## Instructions for the task
The expected answer comprises all lines from the entries that contain the string "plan".

[Extracted data entries]

===

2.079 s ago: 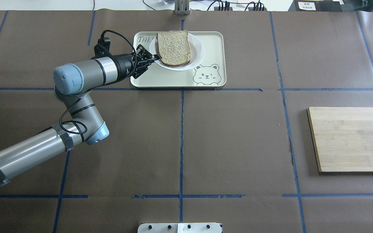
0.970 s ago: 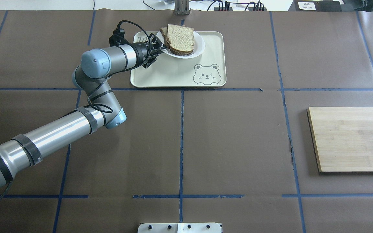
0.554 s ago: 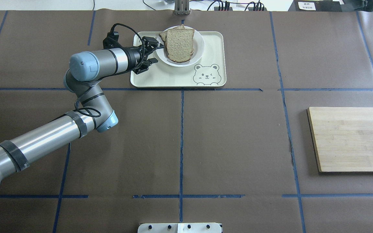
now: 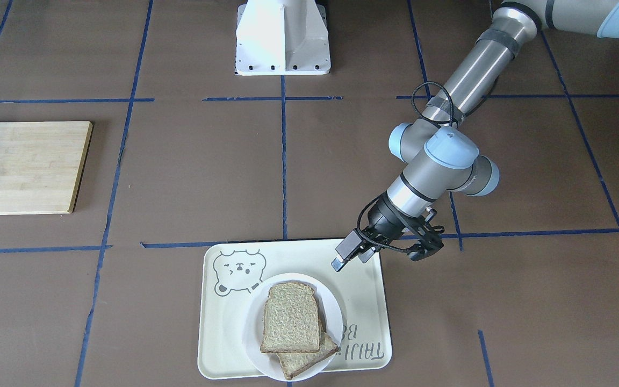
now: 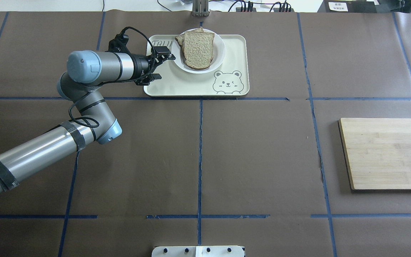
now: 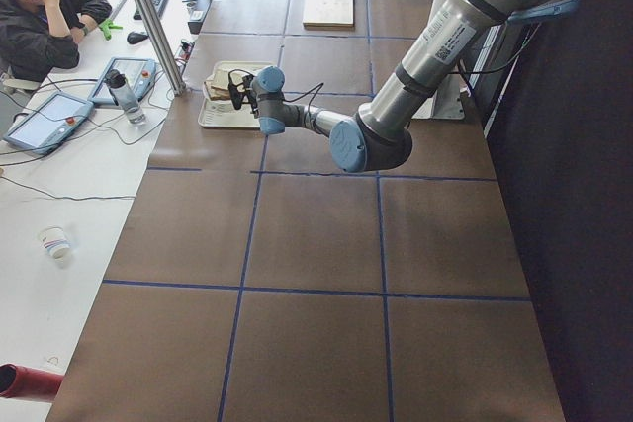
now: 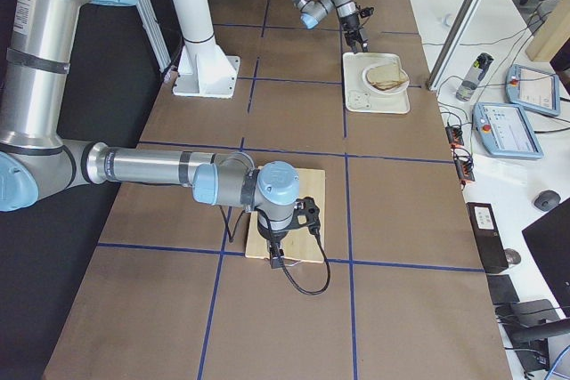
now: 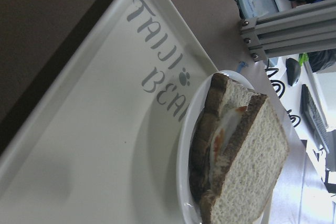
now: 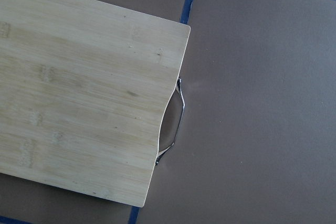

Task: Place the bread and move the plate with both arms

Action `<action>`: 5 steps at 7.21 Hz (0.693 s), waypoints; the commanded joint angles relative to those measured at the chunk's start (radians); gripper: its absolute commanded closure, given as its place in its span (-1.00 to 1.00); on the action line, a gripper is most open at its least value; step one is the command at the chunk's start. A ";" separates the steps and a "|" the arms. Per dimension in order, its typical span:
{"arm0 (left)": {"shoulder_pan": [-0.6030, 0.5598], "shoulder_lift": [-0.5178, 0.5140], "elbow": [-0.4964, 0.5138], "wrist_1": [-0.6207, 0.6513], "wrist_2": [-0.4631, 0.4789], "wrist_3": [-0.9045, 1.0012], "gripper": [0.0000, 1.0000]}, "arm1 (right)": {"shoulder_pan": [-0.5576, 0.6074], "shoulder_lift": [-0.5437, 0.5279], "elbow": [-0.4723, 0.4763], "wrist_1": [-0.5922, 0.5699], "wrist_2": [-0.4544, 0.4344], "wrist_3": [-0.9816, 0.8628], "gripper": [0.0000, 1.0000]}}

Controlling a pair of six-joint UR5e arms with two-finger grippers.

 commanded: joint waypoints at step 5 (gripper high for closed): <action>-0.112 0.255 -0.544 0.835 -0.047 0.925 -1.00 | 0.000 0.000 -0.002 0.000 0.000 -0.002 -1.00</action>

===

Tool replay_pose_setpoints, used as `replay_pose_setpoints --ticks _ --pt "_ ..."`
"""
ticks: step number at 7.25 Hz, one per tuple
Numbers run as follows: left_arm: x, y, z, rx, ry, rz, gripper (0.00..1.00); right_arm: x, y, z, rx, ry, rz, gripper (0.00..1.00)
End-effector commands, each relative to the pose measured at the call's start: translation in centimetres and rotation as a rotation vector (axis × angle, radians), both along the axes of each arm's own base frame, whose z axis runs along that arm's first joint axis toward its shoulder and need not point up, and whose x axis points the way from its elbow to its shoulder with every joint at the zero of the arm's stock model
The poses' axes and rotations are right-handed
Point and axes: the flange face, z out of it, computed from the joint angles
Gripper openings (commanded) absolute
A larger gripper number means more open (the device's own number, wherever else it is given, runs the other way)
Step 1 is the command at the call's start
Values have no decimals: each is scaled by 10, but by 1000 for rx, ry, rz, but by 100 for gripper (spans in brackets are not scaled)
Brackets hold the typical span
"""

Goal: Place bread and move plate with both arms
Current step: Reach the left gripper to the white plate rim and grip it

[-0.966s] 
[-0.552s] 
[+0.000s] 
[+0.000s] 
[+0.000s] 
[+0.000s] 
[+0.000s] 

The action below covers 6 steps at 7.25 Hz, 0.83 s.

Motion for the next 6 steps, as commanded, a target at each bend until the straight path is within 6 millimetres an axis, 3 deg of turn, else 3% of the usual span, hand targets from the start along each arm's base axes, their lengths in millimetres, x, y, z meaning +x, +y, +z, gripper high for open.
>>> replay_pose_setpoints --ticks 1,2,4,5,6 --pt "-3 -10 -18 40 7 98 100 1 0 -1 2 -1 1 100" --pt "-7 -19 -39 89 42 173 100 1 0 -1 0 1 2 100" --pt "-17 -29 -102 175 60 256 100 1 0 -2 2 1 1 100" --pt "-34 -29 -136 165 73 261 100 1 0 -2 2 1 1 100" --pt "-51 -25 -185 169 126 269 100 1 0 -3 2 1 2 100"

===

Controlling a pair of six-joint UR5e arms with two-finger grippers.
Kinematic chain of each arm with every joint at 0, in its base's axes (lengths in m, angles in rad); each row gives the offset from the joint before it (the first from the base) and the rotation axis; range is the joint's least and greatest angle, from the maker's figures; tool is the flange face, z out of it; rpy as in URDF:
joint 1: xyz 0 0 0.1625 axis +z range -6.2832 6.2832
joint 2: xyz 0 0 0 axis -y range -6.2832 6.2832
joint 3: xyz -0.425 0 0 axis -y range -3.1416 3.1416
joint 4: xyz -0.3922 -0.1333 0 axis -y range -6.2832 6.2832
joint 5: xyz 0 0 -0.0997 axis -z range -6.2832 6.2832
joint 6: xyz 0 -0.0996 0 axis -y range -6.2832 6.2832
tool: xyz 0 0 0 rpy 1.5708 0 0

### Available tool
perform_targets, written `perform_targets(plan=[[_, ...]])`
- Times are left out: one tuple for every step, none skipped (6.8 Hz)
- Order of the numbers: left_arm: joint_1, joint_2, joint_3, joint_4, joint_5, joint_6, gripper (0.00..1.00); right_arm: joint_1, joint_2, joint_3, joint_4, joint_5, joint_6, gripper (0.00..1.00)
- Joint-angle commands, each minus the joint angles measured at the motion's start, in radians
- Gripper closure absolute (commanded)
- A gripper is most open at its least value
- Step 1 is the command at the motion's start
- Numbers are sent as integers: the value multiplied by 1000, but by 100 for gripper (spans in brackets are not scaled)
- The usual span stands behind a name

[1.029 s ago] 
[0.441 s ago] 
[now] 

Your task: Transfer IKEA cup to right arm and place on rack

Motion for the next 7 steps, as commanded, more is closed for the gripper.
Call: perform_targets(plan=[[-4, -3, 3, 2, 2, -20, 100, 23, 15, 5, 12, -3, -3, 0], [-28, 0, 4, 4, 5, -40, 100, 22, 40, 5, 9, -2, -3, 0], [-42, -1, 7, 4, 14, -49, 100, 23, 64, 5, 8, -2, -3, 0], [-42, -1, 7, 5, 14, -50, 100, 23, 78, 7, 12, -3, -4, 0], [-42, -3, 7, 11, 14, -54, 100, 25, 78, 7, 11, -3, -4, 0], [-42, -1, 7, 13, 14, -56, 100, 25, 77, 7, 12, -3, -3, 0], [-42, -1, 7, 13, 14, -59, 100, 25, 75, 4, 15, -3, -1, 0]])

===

## Your solution
perform_targets, written `perform_targets(plan=[[_, ...]])`
Call: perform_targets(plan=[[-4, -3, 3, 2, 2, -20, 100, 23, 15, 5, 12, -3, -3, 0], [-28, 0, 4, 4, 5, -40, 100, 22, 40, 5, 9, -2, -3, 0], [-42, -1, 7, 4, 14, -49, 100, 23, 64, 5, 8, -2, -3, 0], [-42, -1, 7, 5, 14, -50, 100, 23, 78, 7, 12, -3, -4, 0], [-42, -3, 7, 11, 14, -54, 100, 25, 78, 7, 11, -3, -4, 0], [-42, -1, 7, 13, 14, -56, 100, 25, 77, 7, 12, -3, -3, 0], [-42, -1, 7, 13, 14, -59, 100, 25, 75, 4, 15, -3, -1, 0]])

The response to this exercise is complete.